Action item: Type out the data again, word for word and in full.

>>>>>

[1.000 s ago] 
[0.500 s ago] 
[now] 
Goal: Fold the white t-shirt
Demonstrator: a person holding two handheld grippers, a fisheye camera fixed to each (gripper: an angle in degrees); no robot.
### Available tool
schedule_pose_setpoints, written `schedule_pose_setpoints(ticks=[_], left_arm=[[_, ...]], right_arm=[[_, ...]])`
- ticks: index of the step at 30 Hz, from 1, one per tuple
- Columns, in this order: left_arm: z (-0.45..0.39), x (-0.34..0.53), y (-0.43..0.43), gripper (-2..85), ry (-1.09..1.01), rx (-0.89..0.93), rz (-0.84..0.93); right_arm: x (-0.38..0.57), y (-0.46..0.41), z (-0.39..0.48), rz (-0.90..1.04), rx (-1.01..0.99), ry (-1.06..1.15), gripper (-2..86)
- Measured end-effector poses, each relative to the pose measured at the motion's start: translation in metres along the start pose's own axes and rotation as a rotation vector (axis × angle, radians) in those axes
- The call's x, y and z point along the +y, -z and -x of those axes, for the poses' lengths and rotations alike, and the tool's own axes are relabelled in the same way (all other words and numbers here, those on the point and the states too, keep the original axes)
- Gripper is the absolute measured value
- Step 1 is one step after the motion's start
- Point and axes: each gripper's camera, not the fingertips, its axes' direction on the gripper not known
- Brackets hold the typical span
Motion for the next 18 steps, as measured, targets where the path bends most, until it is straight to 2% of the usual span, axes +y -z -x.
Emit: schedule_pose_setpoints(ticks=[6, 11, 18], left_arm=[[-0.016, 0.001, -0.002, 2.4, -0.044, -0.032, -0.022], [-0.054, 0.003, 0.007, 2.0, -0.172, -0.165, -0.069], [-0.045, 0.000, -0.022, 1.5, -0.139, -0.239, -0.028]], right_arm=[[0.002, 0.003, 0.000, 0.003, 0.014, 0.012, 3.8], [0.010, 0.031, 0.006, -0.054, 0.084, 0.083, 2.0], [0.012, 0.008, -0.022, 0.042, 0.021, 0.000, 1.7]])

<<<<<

Result of this exercise:
[1.000 s ago] 
[0.500 s ago] 
[now] 
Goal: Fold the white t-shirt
Demonstrator: a person holding two handheld grippers, a fisheye camera fixed to each (gripper: an angle in degrees); no robot.
### Available tool
schedule_pose_setpoints, written `schedule_pose_setpoints(ticks=[_], left_arm=[[_, ...]], right_arm=[[_, ...]])`
- ticks: index of the step at 30 Hz, from 1, one per tuple
- Columns, in this order: left_arm: z (-0.45..0.39), x (-0.34..0.53), y (-0.43..0.43), gripper (-2..85), ry (-1.09..1.01), rx (-0.89..0.93), rz (-0.84..0.93); right_arm: x (-0.38..0.57), y (-0.46..0.41), z (-0.39..0.48), rz (-0.90..1.04), rx (-1.01..0.99), ry (-1.06..1.15), gripper (-2..86)
- Measured end-effector poses, each relative to the pose measured at the motion's start: translation in metres along the start pose's own axes and rotation as a rotation vector (axis × angle, radians) in those axes
- The call's x, y and z point along the +y, -z and -x of those axes, for the poses' lengths and rotations alike, and the tool's own axes are relabelled in the same way (all other words and numbers here, those on the point and the states too, keep the original axes)
- Gripper is the absolute measured value
- Step 1 is one step after the motion's start
- Point and axes: each gripper's camera, not the fingertips, its axes' direction on the gripper not known
- Brackets hold the typical span
Motion for the next 18 steps, as measured, targets where the path bends most, until it is straight to 2% of the usual span, axes +y -z -x.
Emit: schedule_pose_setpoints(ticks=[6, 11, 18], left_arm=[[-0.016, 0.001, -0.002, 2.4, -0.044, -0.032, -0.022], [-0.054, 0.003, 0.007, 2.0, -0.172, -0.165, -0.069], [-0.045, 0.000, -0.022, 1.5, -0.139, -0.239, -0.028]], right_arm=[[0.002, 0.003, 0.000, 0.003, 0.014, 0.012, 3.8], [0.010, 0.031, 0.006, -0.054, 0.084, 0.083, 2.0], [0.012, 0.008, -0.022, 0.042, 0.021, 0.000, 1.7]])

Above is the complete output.